--- Items listed in a dataset ---
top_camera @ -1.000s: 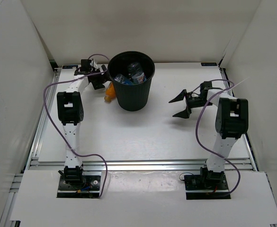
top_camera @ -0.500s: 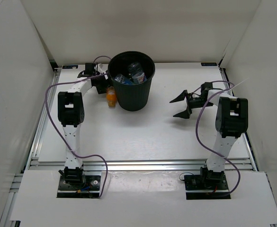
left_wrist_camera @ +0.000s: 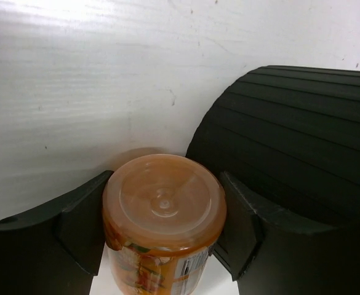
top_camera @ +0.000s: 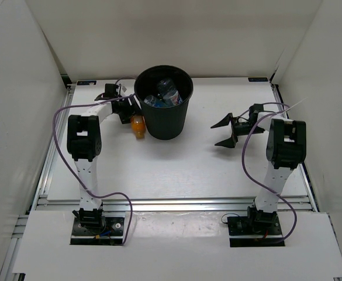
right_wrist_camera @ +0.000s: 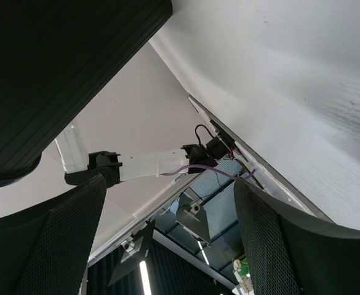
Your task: Put the plastic bottles in the bin
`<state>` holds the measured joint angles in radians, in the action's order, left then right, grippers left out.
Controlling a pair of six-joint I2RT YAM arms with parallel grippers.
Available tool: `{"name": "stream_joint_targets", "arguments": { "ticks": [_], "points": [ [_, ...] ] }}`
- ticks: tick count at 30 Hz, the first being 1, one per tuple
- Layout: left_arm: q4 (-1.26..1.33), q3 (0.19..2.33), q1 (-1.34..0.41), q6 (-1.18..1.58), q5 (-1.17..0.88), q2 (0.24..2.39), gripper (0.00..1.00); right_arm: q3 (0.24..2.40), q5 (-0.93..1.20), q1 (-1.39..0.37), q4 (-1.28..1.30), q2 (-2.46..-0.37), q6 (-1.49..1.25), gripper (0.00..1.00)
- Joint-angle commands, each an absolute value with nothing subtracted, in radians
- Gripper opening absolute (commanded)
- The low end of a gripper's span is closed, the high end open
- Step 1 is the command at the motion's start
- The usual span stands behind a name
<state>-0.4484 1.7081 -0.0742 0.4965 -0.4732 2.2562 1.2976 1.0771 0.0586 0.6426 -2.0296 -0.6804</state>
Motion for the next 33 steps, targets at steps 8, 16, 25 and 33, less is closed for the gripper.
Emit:
{"name": "stream_joint_targets", "arguments": {
  "ticks": [8, 16, 25, 33],
  "points": [
    [-0.482, 1.761, -0.002, 0.684, -0.344, 2.076, 0.21, 1.292, 1.117, 0.064, 0.614, -2.065, -0.67, 0.87],
    [-0.482, 2.029, -0.011, 0.755, -0.193, 1.924, 0.21, 1.301, 1.126, 0.074, 0.614, -2.065, -0.67, 0.87],
    [-0.482, 2.324, -0.225, 0.666, -0.29, 2.013, 0.21, 1.301, 1.126, 0.074, 0.623, -2.065, -0.661, 0.87],
    [-0.482, 2.174, -0.337, 0.63, -0.324, 2.033, 0.54, 1.301, 1.106, 0.083, 0.655, -2.036, -0.629, 0.89]
  ]
}}
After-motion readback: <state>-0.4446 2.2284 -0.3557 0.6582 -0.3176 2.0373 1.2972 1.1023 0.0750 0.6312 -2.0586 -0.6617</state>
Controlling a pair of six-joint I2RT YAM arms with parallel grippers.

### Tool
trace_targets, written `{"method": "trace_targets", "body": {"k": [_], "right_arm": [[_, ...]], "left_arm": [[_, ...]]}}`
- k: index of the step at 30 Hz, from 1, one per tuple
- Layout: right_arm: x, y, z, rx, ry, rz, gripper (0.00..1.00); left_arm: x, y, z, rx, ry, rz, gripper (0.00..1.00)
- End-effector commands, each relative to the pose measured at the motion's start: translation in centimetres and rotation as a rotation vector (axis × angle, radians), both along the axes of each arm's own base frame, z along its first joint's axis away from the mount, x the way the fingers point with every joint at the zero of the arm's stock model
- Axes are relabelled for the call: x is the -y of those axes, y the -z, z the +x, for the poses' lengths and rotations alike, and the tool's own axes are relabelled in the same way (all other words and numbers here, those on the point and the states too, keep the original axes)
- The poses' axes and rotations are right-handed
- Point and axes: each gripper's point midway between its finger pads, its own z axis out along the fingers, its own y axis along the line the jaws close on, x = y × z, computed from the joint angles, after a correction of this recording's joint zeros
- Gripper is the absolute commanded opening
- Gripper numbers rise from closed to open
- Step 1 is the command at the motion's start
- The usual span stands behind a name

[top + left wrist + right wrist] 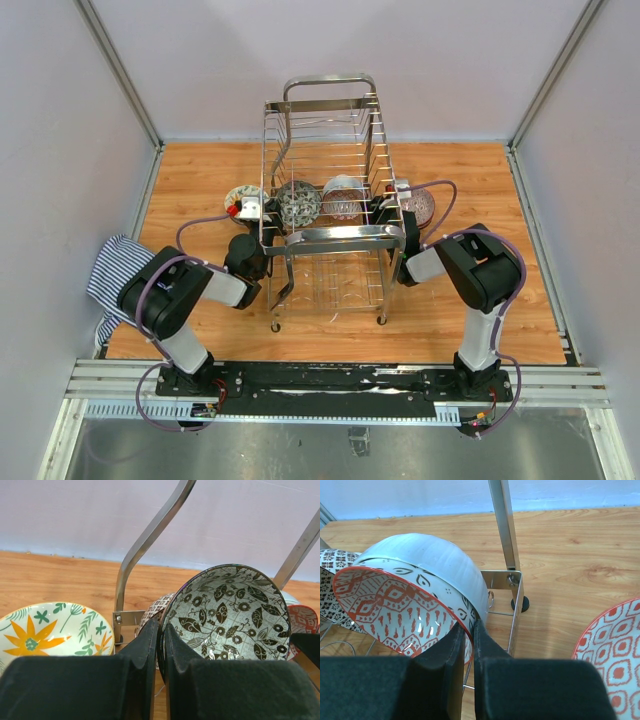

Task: Unload the bowls from the dish rack
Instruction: Place the bowl with the bowl.

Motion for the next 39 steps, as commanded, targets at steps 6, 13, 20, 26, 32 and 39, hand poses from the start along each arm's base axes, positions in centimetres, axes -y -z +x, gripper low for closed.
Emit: {"method": "trace_targets", "body": {"k": [6, 13, 20, 26, 32, 39], "right_arm": [[-1.2, -8.8, -0.1, 0.180, -0.068, 0.203, 0.01], [-0.6, -9.1, -0.3, 0.198, -0.048, 0.202, 0.01], [-0.5, -10.6, 0.0, 0.298, -0.041, 0.213, 0.01], [-1.1, -10.6, 0.3, 0.318, -0.062, 0.192, 0.01], [-1.0, -11.0, 0.4, 0.344, -0.062, 0.169, 0.01], [-1.1, -11.6, 0.3, 0.363, -0.065, 0.162, 0.01]], "left_arm": [[-0.1, -3.5, -0.7, 0.083, -0.004, -0.053, 0.00], [-0.3, -3.5, -1.0, 0.074, -0.010, -0.051, 0.01], [-0.6, -3.6, -1.2, 0.071, -0.020, -0.047, 0.01], [-0.8, -3.6, -1.2, 0.072, -0.027, -0.039, 0.00], [-0.8, -3.8, -1.2, 0.076, -0.032, -0.038, 0.00], [-1.0, -3.8, -1.2, 0.076, -0.041, -0.031, 0.00]]}}
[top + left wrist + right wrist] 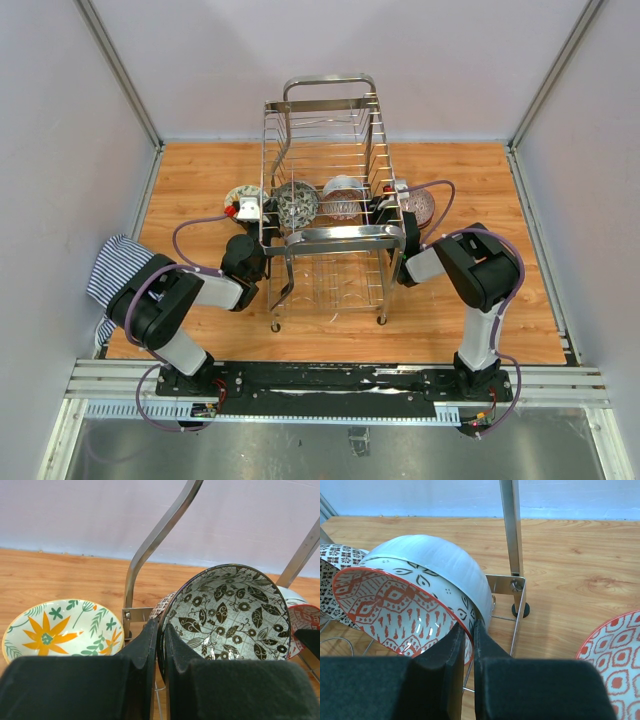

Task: Unload the bowls from the dish rack
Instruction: Place the bowl with the bowl.

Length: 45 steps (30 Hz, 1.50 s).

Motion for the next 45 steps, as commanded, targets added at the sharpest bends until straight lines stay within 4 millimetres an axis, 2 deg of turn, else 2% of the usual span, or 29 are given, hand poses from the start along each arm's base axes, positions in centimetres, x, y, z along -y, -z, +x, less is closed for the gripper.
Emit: {"method": "trace_targets", "body": {"k": [1, 9, 18, 38, 45], "right_arm": [[-0.8, -11.5, 0.3, 0.328, -0.050, 0.194, 0.01], [-0.9, -12.8, 0.3, 0.365, -0.055, 0.183, 0.01], [-0.8, -13.4, 0.0, 0.401, -0.059, 0.132, 0.01], [-1.0, -14.4, -0.4, 0.439, -0.076, 0.102, 0.01], [-0.8, -16.0, -1.1, 0.476, -0.086, 0.106, 0.01]], "left_arm": [[-0.3, -3.5, -0.5, 0.100, -0.016, -0.055, 0.00], [-0.4, -3.6, -0.5, 0.101, -0.023, -0.049, 0.00], [-0.6, -4.1, -0.5, 0.104, -0.036, -0.047, 0.00], [-0.8, -3.6, -0.5, 0.087, -0.055, -0.034, 0.01], [-0.9, -3.8, -0.5, 0.089, -0.063, -0.034, 0.01]]}}
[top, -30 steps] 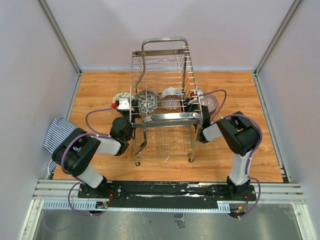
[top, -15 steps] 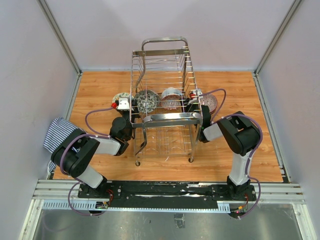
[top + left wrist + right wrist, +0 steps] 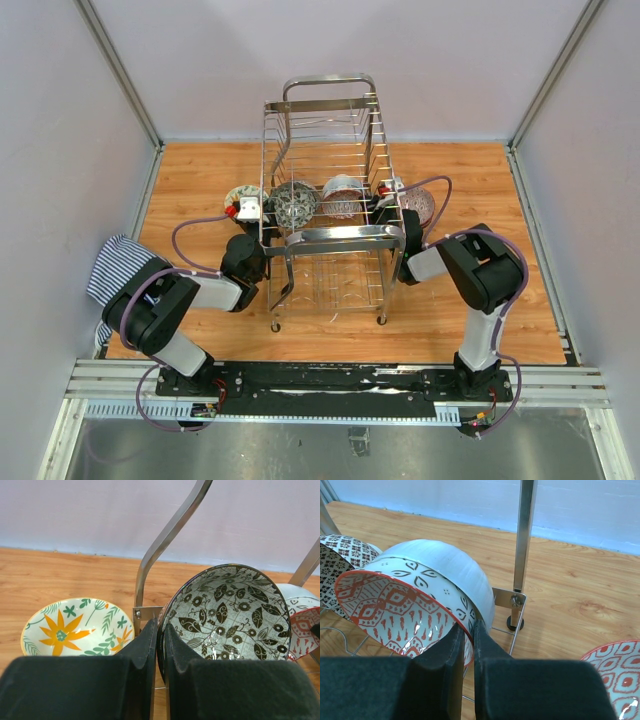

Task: Unload the bowls from the dish rack
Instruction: Place the bowl with the bowl.

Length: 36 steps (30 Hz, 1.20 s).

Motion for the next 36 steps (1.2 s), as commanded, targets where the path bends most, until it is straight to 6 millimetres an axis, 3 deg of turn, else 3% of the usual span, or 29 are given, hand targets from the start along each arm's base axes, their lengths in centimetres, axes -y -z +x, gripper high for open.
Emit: {"method": "trace_targets", "body": {"k": [1, 26, 36], "right_arm": [[-0.6, -15.1, -1.4, 0.390, -0.066, 0.223, 0.01], [-0.9, -16.6, -2.3, 0.421, -0.098, 0.230, 0.01], [-0.8, -14.9, -1.8, 0.383, -0.082, 0.224, 0.01]], "left_arm": [[-0.2, -3.8, -0.3, 0.106, -0.017, -0.067, 0.01], [-0.3, -3.6, -0.3, 0.089, -0.028, -0.070, 0.00], [-2.1, -3.9, -0.6, 0.075, -0.115, -0.058, 0.01]]}}
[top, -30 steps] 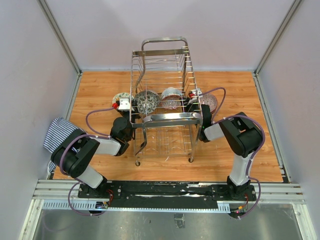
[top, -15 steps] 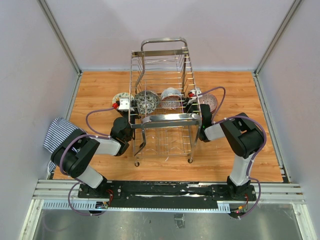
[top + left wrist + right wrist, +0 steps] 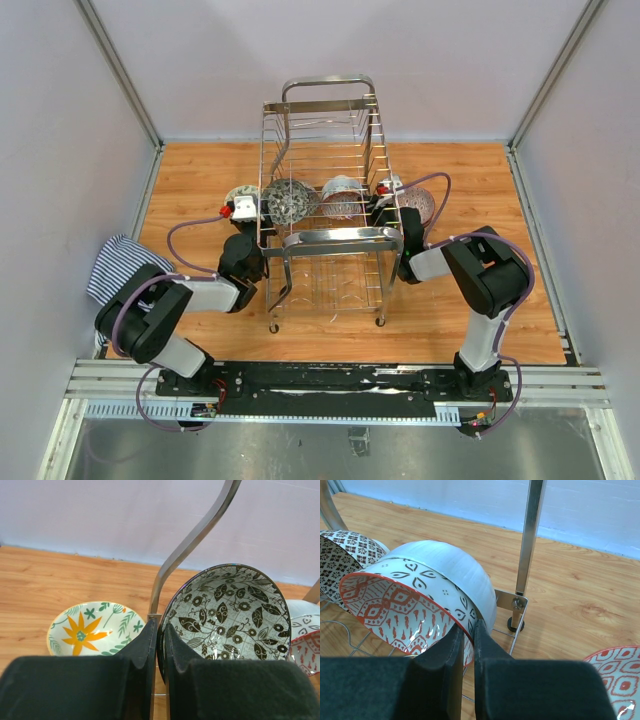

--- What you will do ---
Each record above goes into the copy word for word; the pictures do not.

--- The answer ---
top_camera @ -1.000s: 
top_camera @ -0.500s: 
left_wrist_camera @ +0.000s: 
top_camera @ +0.000s: 
right_wrist_camera @ +0.000s: 
Your task: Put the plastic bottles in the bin
`<state>` holds the measured joint angles in radians, in the action's order, left then right, grippers left out.
Controlling a pair of six-joint I2RT YAM arms with parallel grippers.
Available tool: `{"name": "stream_joint_targets", "arguments": { "ticks": [_], "points": [ [_, ...] ] }}`
- ticks: tick count at 30 Hz, the first being 1, one per tuple
- Layout: left_arm: q4 (-1.26..1.33), q3 (0.19..2.33), q1 (-1.34..0.41), q6 (-1.18..1.58), q5 (-1.17..0.88), q2 (0.24..2.39), gripper (0.00..1.00); right_arm: q3 (0.24..2.40), q5 (-0.93..1.20), q1 (-1.39..0.37), q4 (-1.28..1.30), q2 (-2.46..-0.37), q6 (-1.49..1.25), gripper (0.00..1.00)
- Joint-angle commands, each an absolute value with nothing subtracted, in radians
- Gripper opening absolute (commanded)
- The low end of a gripper's span is closed, the high end open
- Step 1 is the command at the motion's start
- The usual span stands behind a name
<state>-0.4484 1.7081 -0.0742 0.4965 -0.4732 2.2562 1.2976 1.0771 0.0586 0.6426 -2.0296 -0.6804</state>
Motion for the next 33 steps, targets at steps 8, 16, 25 and 33, less is closed for the gripper.
Emit:
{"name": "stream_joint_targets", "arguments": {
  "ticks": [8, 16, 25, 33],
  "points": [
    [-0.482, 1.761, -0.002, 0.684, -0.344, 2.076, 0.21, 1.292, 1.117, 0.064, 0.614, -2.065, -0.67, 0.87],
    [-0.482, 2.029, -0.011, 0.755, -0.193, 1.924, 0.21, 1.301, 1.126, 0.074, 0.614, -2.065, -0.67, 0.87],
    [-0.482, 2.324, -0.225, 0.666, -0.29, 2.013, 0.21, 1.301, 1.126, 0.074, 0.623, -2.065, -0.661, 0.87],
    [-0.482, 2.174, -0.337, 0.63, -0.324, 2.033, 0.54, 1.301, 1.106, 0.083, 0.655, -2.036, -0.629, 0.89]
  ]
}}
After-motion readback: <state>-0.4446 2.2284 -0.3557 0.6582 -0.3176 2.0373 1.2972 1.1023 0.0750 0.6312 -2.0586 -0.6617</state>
Controlling a pair of six-joint I2RT YAM arms with parallel grippers.

### Tool
trace_targets, written `{"method": "trace_targets", "body": {"k": [_], "right_arm": [[_, ...]], "left_arm": [[_, ...]]}}`
- k: index of the step at 30 Hz, from 1, one per tuple
- Layout: right_arm: x, y, z, rx, ry, rz, gripper (0.00..1.00); left_arm: x, y, z, rx, ry, rz, gripper (0.00..1.00)
- End-effector commands, each relative to the pose measured at the motion's start: translation in centimetres and rotation as a rotation vector (axis × angle, radians), both along the axes of each arm's own base frame, z along its first joint's axis away from the mount, x the way the fingers point with every joint at the zero of the arm's stock model
- Axes are relabelled for the call: x is the -y of those axes, y the -z, z the +x, for the poses' lengths and rotations alike, and the tool's own axes are relabelled in the same way (all other words and numbers here, those on the point and the states too, keep the original axes)
- The poses' axes and rotations are right-handed
- Point and axes: each gripper's point midway between its finger pads, its own z axis out along the fingers, its own y axis along the line the jaws close on, x = y × z, computed from the joint angles, after a correction of this recording's joint zeros
- Gripper is the absolute commanded opening
- Gripper numbers rise from closed to open
- Step 1 is the command at the motion's start
- The usual span stands behind a name

[top + left wrist + right wrist] 

Task: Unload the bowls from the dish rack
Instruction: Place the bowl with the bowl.

Motion for the next 39 steps, as commanded, targets at steps 6, 13, 20, 26, 32 and 39, hand poses from the start along each arm's base axes, positions in centimetres, axes -y -z +x, gripper low for closed.
Emit: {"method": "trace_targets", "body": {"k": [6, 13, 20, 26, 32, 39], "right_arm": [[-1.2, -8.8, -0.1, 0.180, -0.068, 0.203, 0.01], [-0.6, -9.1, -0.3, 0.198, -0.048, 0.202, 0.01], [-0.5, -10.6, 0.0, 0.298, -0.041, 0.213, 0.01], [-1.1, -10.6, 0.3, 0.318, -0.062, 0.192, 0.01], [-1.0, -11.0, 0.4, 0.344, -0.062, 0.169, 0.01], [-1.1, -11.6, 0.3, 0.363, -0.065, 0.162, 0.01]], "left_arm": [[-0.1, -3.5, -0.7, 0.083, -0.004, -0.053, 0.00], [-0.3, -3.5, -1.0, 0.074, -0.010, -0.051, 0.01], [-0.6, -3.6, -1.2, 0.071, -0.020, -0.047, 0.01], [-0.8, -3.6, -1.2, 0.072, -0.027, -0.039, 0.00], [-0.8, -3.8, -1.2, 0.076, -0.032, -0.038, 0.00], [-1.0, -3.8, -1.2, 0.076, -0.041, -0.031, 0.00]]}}
[top + left wrist + right wrist] 

Task: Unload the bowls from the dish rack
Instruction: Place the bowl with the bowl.

Length: 45 steps (30 Hz, 1.50 s).

Motion for the next 45 steps, as commanded, targets added at the sharpest bends until straight lines stay within 4 millimetres an axis, 2 deg of turn, else 2% of the usual span, or 29 are given, hand poses from the start along each arm's base axes, positions in centimetres, x, y, z along -y, -z, +x, less is closed for the gripper.
Emit: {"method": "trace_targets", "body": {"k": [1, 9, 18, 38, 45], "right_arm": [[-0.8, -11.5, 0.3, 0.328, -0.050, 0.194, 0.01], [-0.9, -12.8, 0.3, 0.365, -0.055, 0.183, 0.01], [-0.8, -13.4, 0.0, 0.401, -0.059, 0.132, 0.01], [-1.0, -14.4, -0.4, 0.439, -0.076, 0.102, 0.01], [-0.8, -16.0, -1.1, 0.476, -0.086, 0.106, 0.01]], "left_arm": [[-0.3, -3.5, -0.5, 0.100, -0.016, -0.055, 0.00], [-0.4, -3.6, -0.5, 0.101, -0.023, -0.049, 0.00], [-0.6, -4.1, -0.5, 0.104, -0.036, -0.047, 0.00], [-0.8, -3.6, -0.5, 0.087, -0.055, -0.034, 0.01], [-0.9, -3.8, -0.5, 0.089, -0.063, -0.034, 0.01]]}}
[top, -30 steps] 
[top, -15 steps] 
[top + left wrist + right wrist, +0 steps] 

Task: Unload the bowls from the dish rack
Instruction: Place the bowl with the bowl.

Length: 36 steps (30 Hz, 1.20 s).

Motion for the next 36 steps (1.2 s), as commanded, targets where the path bends most, until it is straight to 6 millimetres an axis, 3 deg of turn, else 3% of the usual span, or 29 are given, hand targets from the start along each arm's base axes, their lengths in centimetres, axes -y -z +x, gripper high for open.
Emit: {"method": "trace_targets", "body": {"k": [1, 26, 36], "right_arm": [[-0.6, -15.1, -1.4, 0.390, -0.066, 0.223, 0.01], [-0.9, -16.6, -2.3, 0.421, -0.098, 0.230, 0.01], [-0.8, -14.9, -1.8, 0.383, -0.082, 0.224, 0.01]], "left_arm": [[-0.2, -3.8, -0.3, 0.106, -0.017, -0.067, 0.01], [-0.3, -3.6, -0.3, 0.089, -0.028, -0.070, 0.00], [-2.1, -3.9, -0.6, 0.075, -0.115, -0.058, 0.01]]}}
[top, -30 steps] 
[top, -15 steps] 
[top + left wrist + right wrist, +0 steps] 

What appears above is the full answer.